Ce verdict, rendu par la section d'appel de la chambre judiciaire, est encore susceptible de pourvoi en cassation, devant la chambre de cassation de la Cour suprême.

Les généraux Cyrille Ndayirukiye, ancien ministre de la Défense et numéro 2 des mutins, Herménégilde Nimenya, Zénon Ndabaneze et Juvénal Niyungeko, qualifiés par la Cour de "planificateurs de la tentative de coup d'Etat", ont été de nouveau condamnés à la prison à vie.

Ces prévenus comparaissaient sans défense, la Cour ayant récusé leurs avocats.

Tous quatre - militaires et policiers - étaient membres du Comité de restauration de la concorde nationale (CRCN), mis en place par le général Godefroid Nyombare, le chef des putschistes, actuellement en fuite, en annonçant la destitution du président Pierre Nkurunziza le 13 mai.

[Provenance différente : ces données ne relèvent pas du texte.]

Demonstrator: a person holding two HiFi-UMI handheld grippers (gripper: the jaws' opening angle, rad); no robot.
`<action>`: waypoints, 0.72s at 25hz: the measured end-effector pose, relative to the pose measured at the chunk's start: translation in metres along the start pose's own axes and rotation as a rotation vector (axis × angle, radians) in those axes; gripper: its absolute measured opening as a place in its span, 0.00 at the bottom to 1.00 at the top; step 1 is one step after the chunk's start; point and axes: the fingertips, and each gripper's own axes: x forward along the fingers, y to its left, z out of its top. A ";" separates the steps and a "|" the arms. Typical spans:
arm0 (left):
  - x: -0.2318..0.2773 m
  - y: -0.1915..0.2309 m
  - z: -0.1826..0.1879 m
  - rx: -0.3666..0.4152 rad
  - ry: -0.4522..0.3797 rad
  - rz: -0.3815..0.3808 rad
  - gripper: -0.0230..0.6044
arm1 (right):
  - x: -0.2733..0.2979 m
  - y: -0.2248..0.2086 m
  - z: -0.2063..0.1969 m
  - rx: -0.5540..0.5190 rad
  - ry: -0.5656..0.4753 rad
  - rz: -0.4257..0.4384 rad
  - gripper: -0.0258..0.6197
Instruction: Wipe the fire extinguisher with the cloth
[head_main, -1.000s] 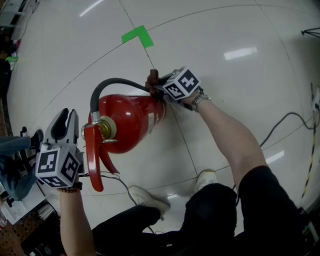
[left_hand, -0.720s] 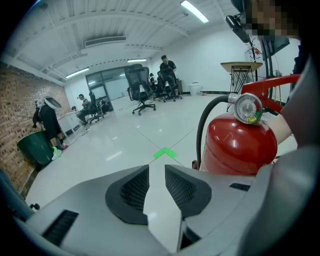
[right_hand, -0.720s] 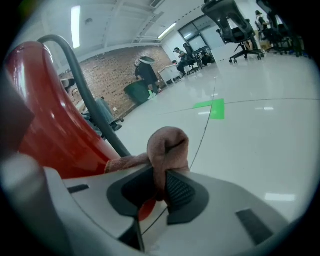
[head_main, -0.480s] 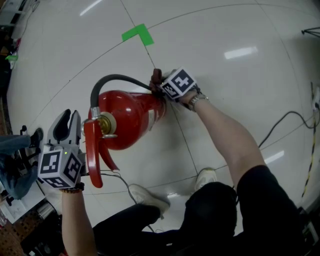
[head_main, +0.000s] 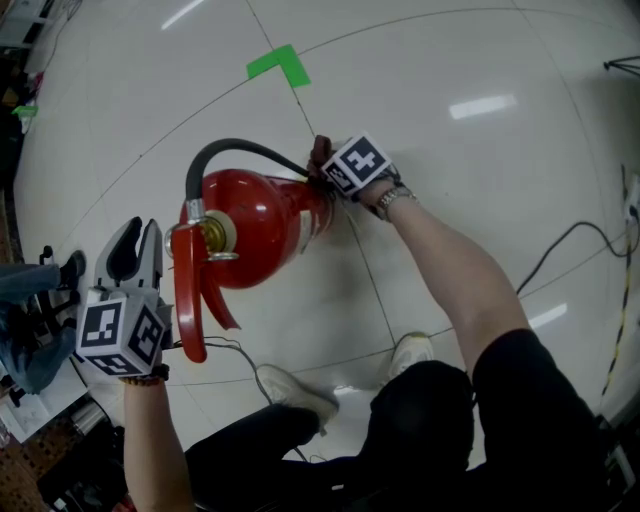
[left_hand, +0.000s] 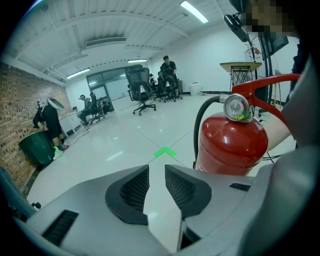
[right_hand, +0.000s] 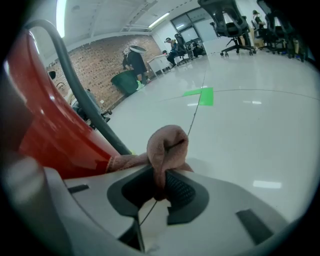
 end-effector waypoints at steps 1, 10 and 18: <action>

Le Burundi a plongé depuis fin avril 2015 dans une grave crise émaillée de violences, à l'annonce de la candidature du président Pierre Nkurunziza à un troisième mandat, contraire selon ses opposants à la Constitution et à l'Accord d'Arusha ayant mis fin à la guerre civile (1993-2006).

Le 13 mai, après plus de deux semaines de manifestations contre cette candidature, interdites et sévèrement réprimées par la police, le général Nyombare, ancien patron des services de renseignement, avait annoncé la destitution du chef de l'Etat, en déplacement à l'étranger.

Après 48 heures d'incertitude, le coup s'était soldé par un échec et la reddition d'au moins trois meneurs, dont le général Ndayirukiye et la fuite d'autres, dont le général Nyombare.